# Introduction to Natural Language Processing

Within these notebooks, we will explore difficulties and particularities when working with text data. As an example task, we make use of the SMS Spam Collection. It contains roughly 5'600 messages, that have manually been classified into "spam" or "ham" (non-spam).

Trigger warning: Some of the text messages contain swear words or sexual content.

## Data Loading

Let's load the data and have a first look.

In [None]:
url = "https://raw.githubusercontent.com/mattminder/nlp_intro/refs/heads/main/data/sms_spam_collection/SMSSpamCollection"

In [None]:
import pandas as pd
import urllib.request
data = urllib.request.urlopen(url)

# directly load the file from github for compatability with Colab
lines_split = [
    line.decode().strip().split("\t")
    for line in data
]
df = pd.DataFrame(lines_split, columns=["label", "text"])

Let's look at five random messages.

In [None]:
df.sample(5, random_state=123)

Since we are dealing with text messages, our data is quite messy. 

What's the ratio of ham to spam?

In [None]:
df["label"].value_counts()

## Extracting Features from Text
We cannot feed text data into a model - we need numerical values instead. In our very first model, we won't look at the word contents, but instead at other features that we can extract from text. In particular, we will calculate:
- The length of a text message
- The number of punctuation that was used
- The number of upper-case letters
- The number of numbers
- The number of occurrances of the letter X


In [None]:
simple_features = df.copy()

simple_features["length"] = df["text"].apply(len)
simple_features["number_punctuation"] = df["text"].apply(lambda x: sum(1 for letter in x if letter in '".,;:!?()_*'))
simple_features["number_uppercase"] = df["text"].apply(lambda x: sum(1 for letter in x if letter!=letter.lower()))
simple_features["number_numbers"] = df["text"].apply(lambda x: sum(1 for letter in x if letter in "0123456789"))
simple_features["number_x"] = df["text"].apply(lambda x: sum(1 for letter in x if letter in "xX"))

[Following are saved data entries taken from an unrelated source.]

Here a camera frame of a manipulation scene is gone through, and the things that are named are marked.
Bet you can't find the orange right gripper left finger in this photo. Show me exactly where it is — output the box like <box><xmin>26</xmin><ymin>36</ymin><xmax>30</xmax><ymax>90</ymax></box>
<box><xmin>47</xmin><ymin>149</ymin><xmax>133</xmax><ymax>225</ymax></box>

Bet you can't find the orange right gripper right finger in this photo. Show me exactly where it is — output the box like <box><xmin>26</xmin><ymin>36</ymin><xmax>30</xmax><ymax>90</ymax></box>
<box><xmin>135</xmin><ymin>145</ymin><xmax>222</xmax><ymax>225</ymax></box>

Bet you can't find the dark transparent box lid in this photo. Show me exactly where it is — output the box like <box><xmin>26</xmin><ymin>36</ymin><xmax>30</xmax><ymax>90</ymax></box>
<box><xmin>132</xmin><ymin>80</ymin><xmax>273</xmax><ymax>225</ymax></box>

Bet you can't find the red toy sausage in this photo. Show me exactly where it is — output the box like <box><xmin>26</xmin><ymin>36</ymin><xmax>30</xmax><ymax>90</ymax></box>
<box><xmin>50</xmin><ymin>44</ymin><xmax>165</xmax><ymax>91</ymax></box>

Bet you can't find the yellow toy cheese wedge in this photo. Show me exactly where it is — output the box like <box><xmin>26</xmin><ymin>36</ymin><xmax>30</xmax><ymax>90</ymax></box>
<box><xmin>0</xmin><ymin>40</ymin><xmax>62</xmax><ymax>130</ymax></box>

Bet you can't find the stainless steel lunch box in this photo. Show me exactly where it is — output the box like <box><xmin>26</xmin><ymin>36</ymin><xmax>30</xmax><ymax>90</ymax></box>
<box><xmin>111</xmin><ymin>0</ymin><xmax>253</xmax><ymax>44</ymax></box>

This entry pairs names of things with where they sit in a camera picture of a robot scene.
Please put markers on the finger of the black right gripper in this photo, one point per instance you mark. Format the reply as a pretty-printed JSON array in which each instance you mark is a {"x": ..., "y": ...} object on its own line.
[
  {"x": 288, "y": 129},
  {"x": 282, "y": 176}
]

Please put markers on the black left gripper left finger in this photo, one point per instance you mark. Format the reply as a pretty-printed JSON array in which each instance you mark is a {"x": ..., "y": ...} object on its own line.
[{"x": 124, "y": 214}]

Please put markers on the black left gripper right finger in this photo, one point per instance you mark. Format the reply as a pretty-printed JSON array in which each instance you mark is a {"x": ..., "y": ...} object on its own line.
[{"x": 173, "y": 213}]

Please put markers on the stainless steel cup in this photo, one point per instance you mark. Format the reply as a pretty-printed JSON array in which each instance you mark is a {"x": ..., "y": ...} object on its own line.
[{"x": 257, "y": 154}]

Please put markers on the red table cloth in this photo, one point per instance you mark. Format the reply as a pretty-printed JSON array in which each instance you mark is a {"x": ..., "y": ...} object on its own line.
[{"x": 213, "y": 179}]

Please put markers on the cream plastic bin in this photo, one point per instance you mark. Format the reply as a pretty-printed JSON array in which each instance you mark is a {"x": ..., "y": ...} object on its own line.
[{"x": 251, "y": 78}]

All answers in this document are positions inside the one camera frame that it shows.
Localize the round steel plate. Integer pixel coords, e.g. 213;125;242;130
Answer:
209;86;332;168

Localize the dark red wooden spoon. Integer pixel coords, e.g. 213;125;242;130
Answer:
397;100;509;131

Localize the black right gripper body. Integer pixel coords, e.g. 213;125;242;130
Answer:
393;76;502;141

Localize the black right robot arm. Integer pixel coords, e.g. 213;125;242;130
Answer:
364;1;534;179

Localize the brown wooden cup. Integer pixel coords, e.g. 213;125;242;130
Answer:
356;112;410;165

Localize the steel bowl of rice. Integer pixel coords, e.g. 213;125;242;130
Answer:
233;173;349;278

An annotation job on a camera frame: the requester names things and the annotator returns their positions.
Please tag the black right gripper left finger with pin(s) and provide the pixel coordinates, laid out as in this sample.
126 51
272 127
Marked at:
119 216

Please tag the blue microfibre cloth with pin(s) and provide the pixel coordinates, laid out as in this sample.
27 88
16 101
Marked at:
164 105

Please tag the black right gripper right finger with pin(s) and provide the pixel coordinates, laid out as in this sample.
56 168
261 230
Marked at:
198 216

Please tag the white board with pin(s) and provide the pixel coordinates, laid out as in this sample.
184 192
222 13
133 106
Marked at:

simple_features["is_spam"] = df["label"] == "spam"

Let's visualize the effect of our new features as box-plots.

In [None]:
import seaborn as sns
import matplotlib.pyplot as plt

fig, axs = plt.subplots(1, 5, figsize=(12, 4))
sns.violinplot(simple_features, x="is_spam", y="length", ax=axs[0])
sns.violinplot(simple_features, x="is_spam", y="number_punctuation", ax=axs[1])
sns.violinplot(simple_features, x="is_spam", y="number_uppercase", ax=axs[2])
sns.violinplot(simple_features, x="is_spam", y="number_numbers", ax=axs[3])
sns.violinplot(simple_features, x="is_spam", y="number_x", ax=axs[4])

fig.tight_layout()

How well do we perform with a simple logistic model?

In [None]:
from sklearn.model_selection import train_test_split
from sklearn.linear_model import LogisticRegression
from sklearn.metrics import precision_score, recall_score

train, test = train_test_split(simple_features, test_size=.2, random_state=123)

features = [
    "length",
    "number_punctuation",
    "number_uppercase",
    "number_numbers",
    "number_x",
]

logistic_regression = LogisticRegression()
logistic_regression.fit(train[features], train["is_spam"])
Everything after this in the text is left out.